▶ Directions for this task
From the first line to the last, output the material exactly.

▶ Available data
#####

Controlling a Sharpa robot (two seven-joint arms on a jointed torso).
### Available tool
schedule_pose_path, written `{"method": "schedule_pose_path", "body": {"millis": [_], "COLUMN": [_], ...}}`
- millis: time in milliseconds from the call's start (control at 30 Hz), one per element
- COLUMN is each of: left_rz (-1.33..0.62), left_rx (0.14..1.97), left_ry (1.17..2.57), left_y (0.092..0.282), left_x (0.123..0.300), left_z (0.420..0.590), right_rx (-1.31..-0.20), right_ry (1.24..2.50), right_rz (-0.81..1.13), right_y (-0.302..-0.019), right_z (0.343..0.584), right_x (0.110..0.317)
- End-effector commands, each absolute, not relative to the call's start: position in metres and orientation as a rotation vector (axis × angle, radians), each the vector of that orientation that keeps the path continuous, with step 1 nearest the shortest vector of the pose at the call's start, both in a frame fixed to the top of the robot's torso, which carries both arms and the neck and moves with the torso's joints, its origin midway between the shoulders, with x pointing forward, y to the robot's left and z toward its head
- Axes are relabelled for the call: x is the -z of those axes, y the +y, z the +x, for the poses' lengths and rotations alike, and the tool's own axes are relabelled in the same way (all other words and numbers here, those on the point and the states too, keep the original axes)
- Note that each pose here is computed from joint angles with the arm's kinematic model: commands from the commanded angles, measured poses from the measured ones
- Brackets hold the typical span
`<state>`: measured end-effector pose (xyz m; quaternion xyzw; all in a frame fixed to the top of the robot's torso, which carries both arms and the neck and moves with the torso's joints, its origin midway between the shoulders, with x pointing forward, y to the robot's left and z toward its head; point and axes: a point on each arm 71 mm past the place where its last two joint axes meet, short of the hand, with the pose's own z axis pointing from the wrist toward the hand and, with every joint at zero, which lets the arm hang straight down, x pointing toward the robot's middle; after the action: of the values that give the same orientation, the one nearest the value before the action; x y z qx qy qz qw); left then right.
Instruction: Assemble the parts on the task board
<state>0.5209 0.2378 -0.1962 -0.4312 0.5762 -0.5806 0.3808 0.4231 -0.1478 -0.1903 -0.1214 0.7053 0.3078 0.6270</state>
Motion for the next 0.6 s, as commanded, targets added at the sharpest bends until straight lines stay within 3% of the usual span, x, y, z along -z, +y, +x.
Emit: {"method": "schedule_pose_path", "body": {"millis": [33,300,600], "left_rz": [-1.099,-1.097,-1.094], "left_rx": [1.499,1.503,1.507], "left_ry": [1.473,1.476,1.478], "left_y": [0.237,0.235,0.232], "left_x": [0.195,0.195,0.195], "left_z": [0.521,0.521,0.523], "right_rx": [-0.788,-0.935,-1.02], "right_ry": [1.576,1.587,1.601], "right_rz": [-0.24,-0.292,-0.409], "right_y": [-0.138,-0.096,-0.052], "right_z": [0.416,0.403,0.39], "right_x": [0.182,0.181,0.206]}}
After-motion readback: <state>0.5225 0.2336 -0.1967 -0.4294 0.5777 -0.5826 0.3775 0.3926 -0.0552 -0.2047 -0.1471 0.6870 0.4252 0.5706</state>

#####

▶ Solution for this task
Controlling a Sharpa robot (two seven-joint arms on a jointed torso).
### Available tool
schedule_pose_path, written `{"method": "schedule_pose_path", "body": {"millis": [_], "COLUMN": [_], ...}}`
- millis: time in milliseconds from the call's start (control at 30 Hz), one per element
- COLUMN is each of: left_rz (-1.33..0.62), left_rx (0.14..1.97), left_ry (1.17..2.57), left_y (0.092..0.282), left_x (0.123..0.300), left_z (0.420..0.590), right_rx (-1.31..-0.20), right_ry (1.24..2.50), right_rz (-0.81..1.13), right_y (-0.302..-0.019), right_z (0.343..0.584), right_x (0.110..0.317)
- End-effector commands, each absolute, not relative to the call's start: position in metres and orientation as a rotation vector (axis × angle, radians), each the vector of that orientation that keeps the path continuous, with step 1 nearest the shortest vector of the pose at the call's start, both in a frame fixed to the top of the robot's torso, which carries both arms and the neck and moves with the torso's joints, its origin midway between the shoulders, with x pointing forward, y to the robot's left and z toward its head
- Axes are relabelled for the call: x is the -z of those axes, y the +y, z the +x, for the poses' lengths and rotations alike, and the tool's own axes are relabelled in the same way (all other words and numbers here, those on the point and the states too, keep the original axes)
- Note that each pose here is computed from joint angles with the arm's kinematic model: commands from the commanded angles, measured poses from the measured ones
- Brackets hold the typical span
`<state>`: measured end-effector pose (xyz m; quaternion xyzw; all in a frame fixed to the top of the robot's torso, which carries both arms and the neck and moves with the torso's joints, its origin midway between the shoulders, with x pointing forward, y to the robot's left and z toward its head; point and axes: a point on each arm 71 mm past the place where its last two joint axes meet, short of the hand, with the pose's own z axis pointing from the wrist toward the hand and, with every joint at zero, which lets the arm hang straight down, x pointing toward the robot's middle; after the action: of the values that give the same orientation, the one nearest the value before the action; x y z qx qy qz qw); left then right.
Instruction: Assemble the parts on the task board
<state>0.5209 0.2378 -0.1962 -0.4312 0.5762 -0.5806 0.3808 0.4231 -0.1478 -0.1903 -0.1214 0.7053 0.3078 0.6270</state>
Motion for the next 0.6 s, as commanded, targets added at the sharpest bends until straight lines stay within 3% of the usual span, x, y, z along -z, +y, +x.
Emit: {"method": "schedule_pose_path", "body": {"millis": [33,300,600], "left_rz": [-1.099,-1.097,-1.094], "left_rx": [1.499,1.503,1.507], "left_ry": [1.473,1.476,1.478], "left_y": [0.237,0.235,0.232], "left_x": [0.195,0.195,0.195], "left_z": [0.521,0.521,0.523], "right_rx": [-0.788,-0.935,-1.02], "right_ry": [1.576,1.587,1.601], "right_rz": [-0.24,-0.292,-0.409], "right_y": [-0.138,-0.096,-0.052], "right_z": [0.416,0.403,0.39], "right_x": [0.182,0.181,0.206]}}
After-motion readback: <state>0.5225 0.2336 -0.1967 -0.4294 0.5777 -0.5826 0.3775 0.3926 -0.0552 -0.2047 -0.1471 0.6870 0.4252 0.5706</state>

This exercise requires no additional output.